To answer a couple of points. They are definitely not lazy. They tend to put in extra. They are very good at their job but are perfectionists which can rub some people up the wrong way. Very quick to learn new skills. They stated recently that they enjoy the job but not the people issues.

When not working (as in between jobs) they are lovely to be around.

They make friends easily but were bullied at school. Good childhood but an only child.

They tend to make decisions without thinking it through, some of which have caused issues.

OP posts:
IntrepidCat · 10/08/2024 20:38

Isitmeorher · 10/08/2024 20:30

To answer a couple of points. They are definitely not lazy. They tend to put in extra. They are very good at their job but are perfectionists which can rub some people up the wrong way. Very quick to learn new skills. They stated recently that they enjoy the job but not the people issues.

When not working (as in between jobs) they are lovely to be around.

They make friends easily but were bullied at school. Good childhood but an only child.

They tend to make decisions without thinking it through, some of which have caused issues.

They sound like a fairly typical female presentation who is good at masking (like so many females are, hence the fact they are undiagnosed and often oblivious to their conditions).

Isitmeorher · 10/08/2024 20:58

A few answers have suggested ADHD and or ASD.

Is it worth getting a proper diagnosis?
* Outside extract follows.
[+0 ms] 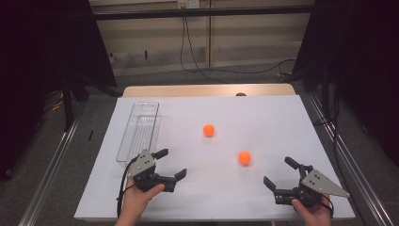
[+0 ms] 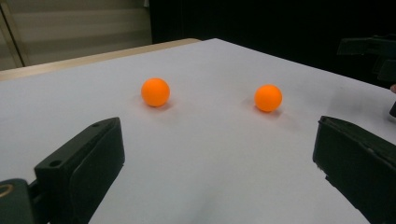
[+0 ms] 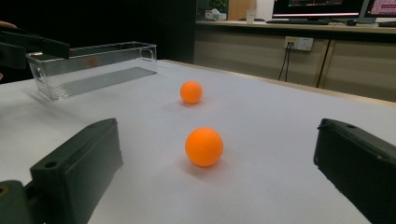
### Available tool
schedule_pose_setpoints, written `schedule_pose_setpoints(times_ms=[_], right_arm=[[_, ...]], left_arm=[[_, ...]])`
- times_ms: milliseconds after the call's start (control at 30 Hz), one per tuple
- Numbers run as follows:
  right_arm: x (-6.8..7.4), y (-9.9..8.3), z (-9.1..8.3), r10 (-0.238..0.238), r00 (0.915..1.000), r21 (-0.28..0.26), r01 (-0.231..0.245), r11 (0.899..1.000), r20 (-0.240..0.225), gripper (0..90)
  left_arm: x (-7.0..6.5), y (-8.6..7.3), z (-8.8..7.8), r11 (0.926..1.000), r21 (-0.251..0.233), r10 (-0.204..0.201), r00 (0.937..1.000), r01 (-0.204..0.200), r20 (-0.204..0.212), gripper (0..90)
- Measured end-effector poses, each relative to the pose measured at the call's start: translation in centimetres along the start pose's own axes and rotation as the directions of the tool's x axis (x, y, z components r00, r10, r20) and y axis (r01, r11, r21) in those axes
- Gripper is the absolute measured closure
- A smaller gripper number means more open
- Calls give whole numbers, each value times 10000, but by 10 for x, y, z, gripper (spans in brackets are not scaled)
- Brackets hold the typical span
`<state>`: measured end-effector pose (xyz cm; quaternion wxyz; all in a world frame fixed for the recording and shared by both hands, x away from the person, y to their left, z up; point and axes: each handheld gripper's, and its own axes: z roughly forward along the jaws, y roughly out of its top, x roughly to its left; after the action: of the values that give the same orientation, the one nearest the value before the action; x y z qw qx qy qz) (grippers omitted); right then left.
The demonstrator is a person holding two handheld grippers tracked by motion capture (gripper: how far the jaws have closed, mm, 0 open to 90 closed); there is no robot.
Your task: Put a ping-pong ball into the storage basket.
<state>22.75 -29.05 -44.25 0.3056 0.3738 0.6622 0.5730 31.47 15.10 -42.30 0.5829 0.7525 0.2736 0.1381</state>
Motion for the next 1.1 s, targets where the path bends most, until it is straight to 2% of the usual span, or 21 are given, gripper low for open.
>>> schedule_pose_setpoints(times_ms=[767,1100], right_arm=[[-1,0,1,-17,10000,11,17,10000,0,5],[-1,0,1,-28,10000,0,28,10000,-39,5]], left_arm=[[-6,1,17,9993,351,153,9997,-160,211,23],[-8,3,24,9989,422,187,9997,-194,173,24]])
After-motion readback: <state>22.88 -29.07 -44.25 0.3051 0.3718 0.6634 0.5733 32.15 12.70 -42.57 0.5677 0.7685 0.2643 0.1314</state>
How would it help them? I’m guessing there is no treatment as such.

OP posts:
Creamcheeseplease · 10/08/2024 21:00

Only person I ever knew like this had BPD. I finally saw sense and ran a mile. They had lots of other shit going on too.

SprinkleOfSunak · 10/08/2024 21:21

This sounds incredibly similar to me. I have been diagnosed with anxiety, and have suffered with depression before, but the more I’m reading about ADHD and autism and how it presents in female adults and at work, the more I think I’m undiagnosed in one of two of these conditions.

whatisforteamum · 10/08/2024 21:42

Sounds like my last 2 jobs.
Awaiting ADHD assessment now.
I get bored v easily and drained by perceived rejection.
I did wonder if I'm a narcissist.
I do think it's an adrenaline rush that fades in time leaving us unfulfilled.

ginasevern · 11/08/2024 12:50

Isitmeorher · 10/08/2024 18:34

This description so far seems to be the closest.

When they are faced with a stressy situation i.e. something has gone wrong, might be quite minor but involve a deadline etc, they can become very bossy, argumentative, snappy. Does this sound like ADHD?

Yes, it really does sound like it to me but obviously only based on my personal experience of a mother and son with it. The bossy bit in particular. Actually dogmatic would be a better description. They know best (even thought they probably don't) and try to shut down everyone else's opinion.